Why is that my problem (and if government gets involved, everyone's problem) and not Fred's parents' problem?

An analogy might be the 9pm "watershed" for British broadcast television. Before 9pm, one is supposed to be able to be sure that the TV will not contain graphic violence, explicit sex or particularly offensive language, as the assumption is that children might be in the audience.
The equivalent would be a default opt-in filter that automatically switched off at 9 o'clock. The fact this is not on offer suggests to me that "think of the children" is merely a fig-leaf for the real reason that some people find porn icky.

The only arguments for banning or restricting porn which really resonate for me are Christian ones. None of the others - exploitation, objectification of women, corruption of minors - really wash. Where is the proposal to ban or restrict clothing imports from Bangladesh? Nope, not there. Where is the proposal to ban or restrict non-pornographic media that objectifies women, e.g. fashion magazines? Nope, not there. Where are the plans to restrict the constant barrage of advertising aimed at children? No, not there either.

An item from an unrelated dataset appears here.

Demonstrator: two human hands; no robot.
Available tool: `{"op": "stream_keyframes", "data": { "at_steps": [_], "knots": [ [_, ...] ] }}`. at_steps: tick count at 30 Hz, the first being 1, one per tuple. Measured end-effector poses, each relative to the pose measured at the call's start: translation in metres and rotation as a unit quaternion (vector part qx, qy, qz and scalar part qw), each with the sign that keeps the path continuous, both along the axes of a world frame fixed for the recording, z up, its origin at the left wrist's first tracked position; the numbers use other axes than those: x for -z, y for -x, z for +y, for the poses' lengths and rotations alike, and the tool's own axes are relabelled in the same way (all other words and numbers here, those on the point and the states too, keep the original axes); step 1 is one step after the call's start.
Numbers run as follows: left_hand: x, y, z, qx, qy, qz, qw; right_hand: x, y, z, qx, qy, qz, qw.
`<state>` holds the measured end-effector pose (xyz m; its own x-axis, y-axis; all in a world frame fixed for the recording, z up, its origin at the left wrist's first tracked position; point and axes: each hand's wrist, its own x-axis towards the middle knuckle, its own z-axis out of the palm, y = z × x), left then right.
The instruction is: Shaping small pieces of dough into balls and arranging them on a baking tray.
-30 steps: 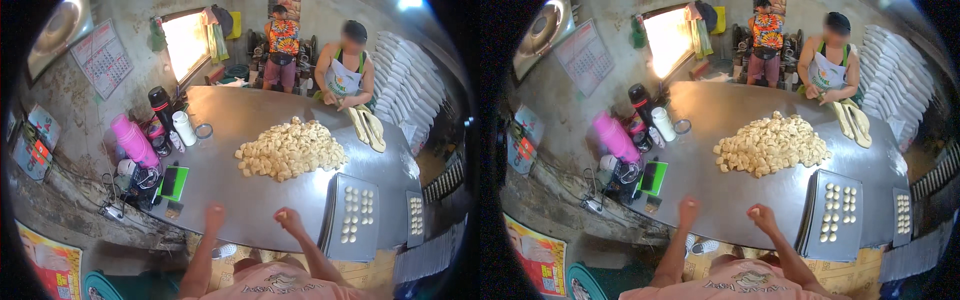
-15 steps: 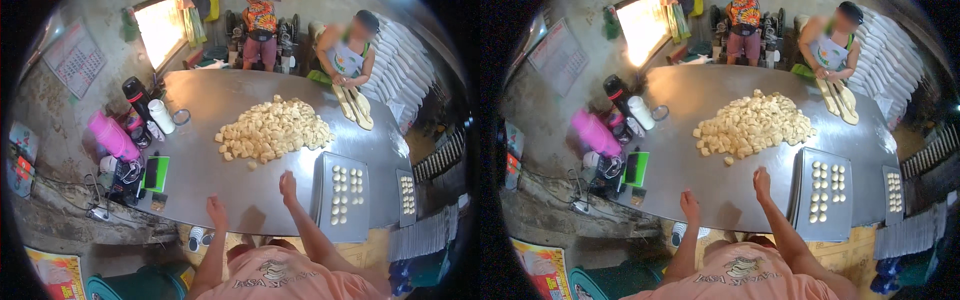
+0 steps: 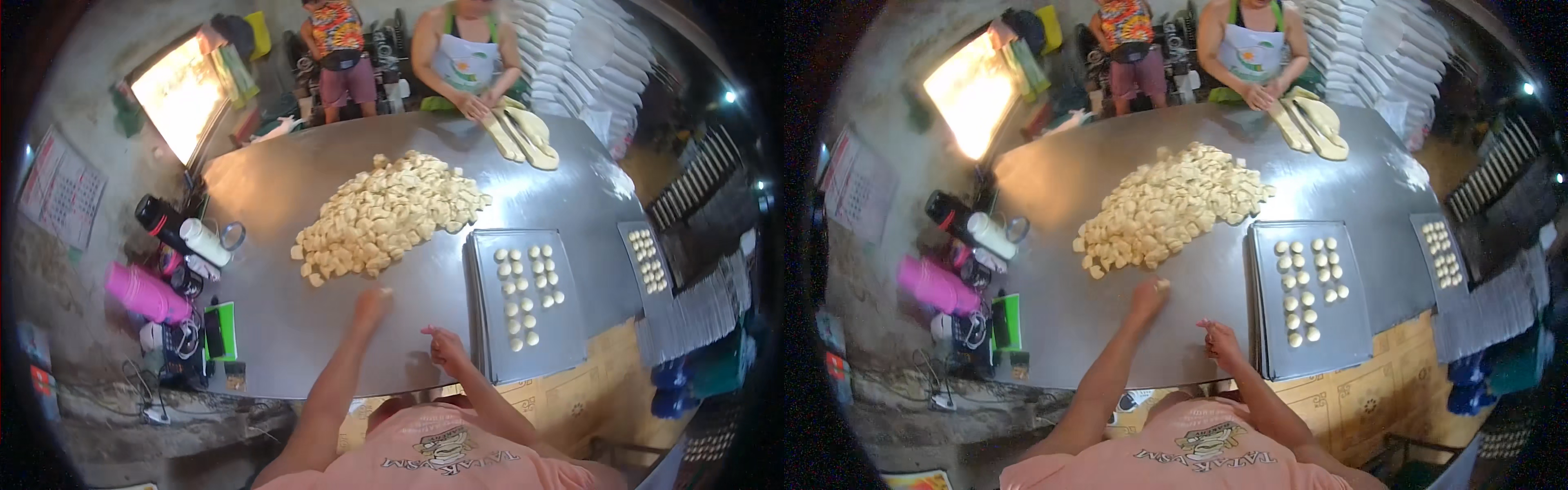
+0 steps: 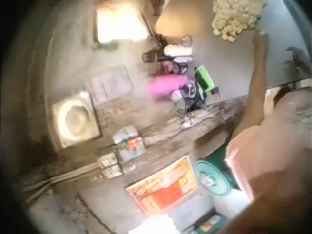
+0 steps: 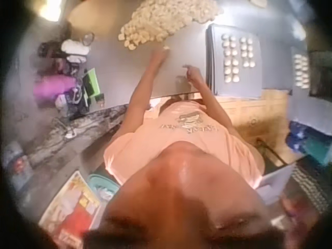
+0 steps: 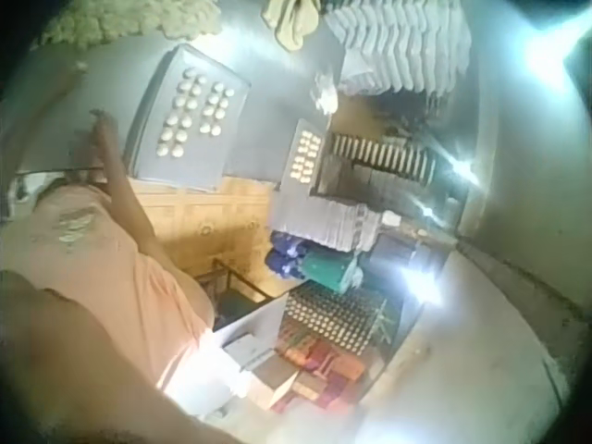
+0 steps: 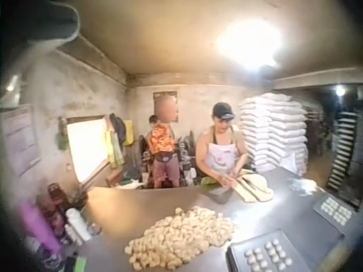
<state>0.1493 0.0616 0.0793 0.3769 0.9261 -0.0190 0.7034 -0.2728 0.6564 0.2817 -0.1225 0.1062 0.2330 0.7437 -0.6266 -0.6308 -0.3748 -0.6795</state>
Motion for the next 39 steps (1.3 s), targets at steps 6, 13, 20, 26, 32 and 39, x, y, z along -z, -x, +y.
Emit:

Exploitation, objectification and corruption of children are genuine problems, but there are far more obvious targets than porn. I genuinely doubt that workers in the porn industry, desirable as it is, are treated worse than workers in south Asia for example, or are more likely to suffer work-related injuries. I doubt that porn harms women more than the fashion industry or those evil gossip mags, and I doubt that potential exposure of children to upsetting material on the Internet poses a greater risk than the actual exposure to endless advertising.

What I suspect is really happening is that certain groups - chiefly concerned parents and feminists - have formed a group vocal enough to force politicians (and business) to respond. As (I imagine) the average member of this group will be a heterosexual woman, it is not suprising that porn has an extra 'ick' factor which does not get applied to Fifty Shades of Gray, for example. It has created the latest moral panic - before that it was obesity, before that; asylum seekers; before that, violent video games; before that, television; before that, rock music; and before that, uncovered piano legs I suppose.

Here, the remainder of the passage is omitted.